SFP+ Twinax DAC Cables for 1G to 10G Migration

petak , 03.03.2017.

As we know, the 10G SFP+ interface offers the highest density, lowest cost and lowest power 10 Gigabit Ethernet solution, while the SFP+ transceiver is published and available for achieving the migration from 1G to 10G network. However, if the mass 10G migration is required, the total cost for SFP+ fiber optical solution is still high. In order to reduce the cost for 10G migration, experts come up with the SFP+ twinax DAC cable solution for 10G short distance transmission as a ideal cost effective alternative to the fiber optical solution. In this paper, it will mainly talk about the SFP+ twinax DAC cable, which may be useful for you to deploy a 10G short distance transmission in a cost effective manner.

What’s the SFP+ twinax DAC cable?
SFP+ twinax DAC cable, also referred to as SFP+ DAC or 10G twinax cable, is a copper interconnect using a twinax cable assembly that connects directly into an SFP+ housing, designed for 10G short distance transmission. Compared to the fiber optical solution that basically requires two SFP+ transceivers and a optical fiber patch cable (SMF or MMF), the SFP+ twinax DAC cable replaces them with a 10G twinaxial copper cable assembly that is very easy to install. In simple words, you only need to incorporate the SFP+ twinax DAC cable into the physical infrastructure directly, then the 10G short distance connection can be accomplished without any extra signal processing or conversion.

As for its advantage, the SFP+ twinax DAC cable not only features low cost, low power and low latency, but also has the smallest 10G form factor that facilitates the cabling. At present, it can be simply classified into two types, SFP+ passive copper cable and SFP+ active copper cable, which are designed for different applications.

SFP+ Passive Copper Cable vs. SFP+ Active Copper Cable
As for the SFP+ passive copper cable, it costs much less and has fewer components, only including capacitors, resistors, EEPROM and cable.
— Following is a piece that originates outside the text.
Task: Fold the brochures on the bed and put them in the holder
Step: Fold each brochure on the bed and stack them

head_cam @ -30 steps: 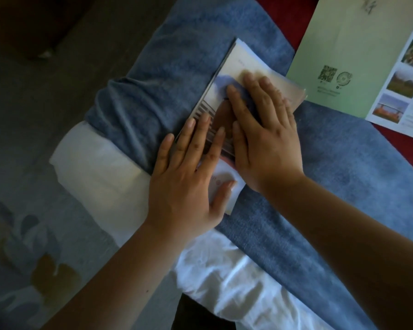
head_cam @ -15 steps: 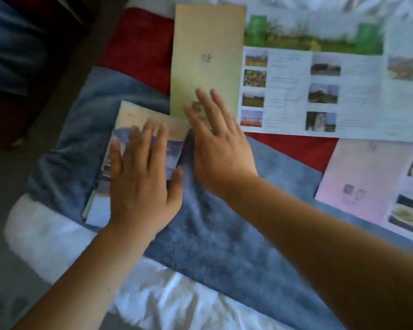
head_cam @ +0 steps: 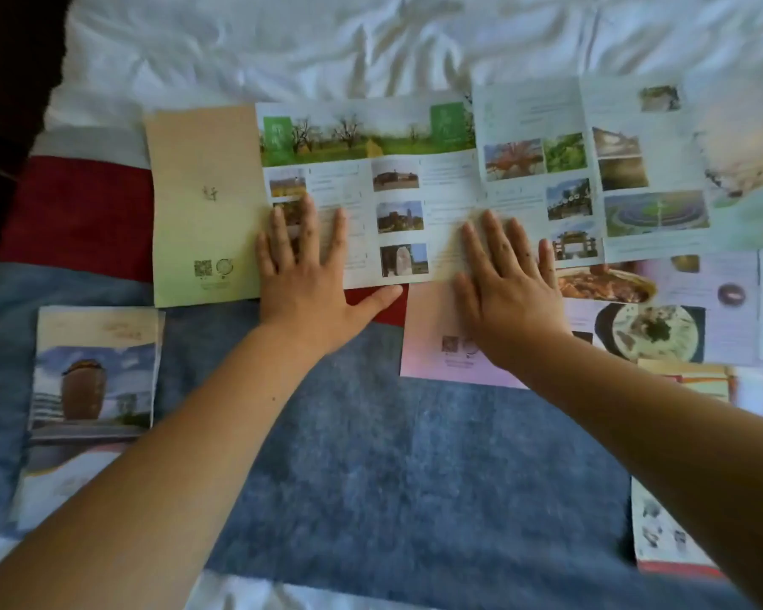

Although it has no active Tx/Rx components, it is more reliable than the active one for no LOS, no TX disable and no interrupts. Meanwhile, there are limited management interfaces, which requires the host to do the work of driving it properly. In general, the SFP+ passive copper cable has a fixed length, typically from 1 m to 7 m.

The SFP+ active copper cable can be longer than the passive one, up to 15 m, which has a higher cost for the added benefits of being "optical-module" like. The most significant benefit is that there is no need to worry the host Tx/Rx for driving copper cables. Meanwhile, it enables pre-emphasis transmission and enhanced signal integrity that equalizes the active and adaptive receiving. In comparison with the passive one, the SFP+ active copper cable has LOS, TX disable and interrupts, and more management interface, which can function as an optical transceiver.

Conclusion
Undoubtedly, the SFP+ twinax DAC cable is an ideal solution for making the migration from 1G to 10G with lower cost, lower power and lower latency. Since there are two kinds of SFP+ twinax DAC cables available on the market, it can be concluded from this paper that the SFP+ passive copper cable is more reliable for the 10G short distance transmission but needs the host to drive the copper cable, which can be got at a fixed length from 1 m to 7 m, and it can be also concluded that the SFP+ active copper cable is more expensive but has no the requirement for the host, which can be ordered with longer length, up to 15 m.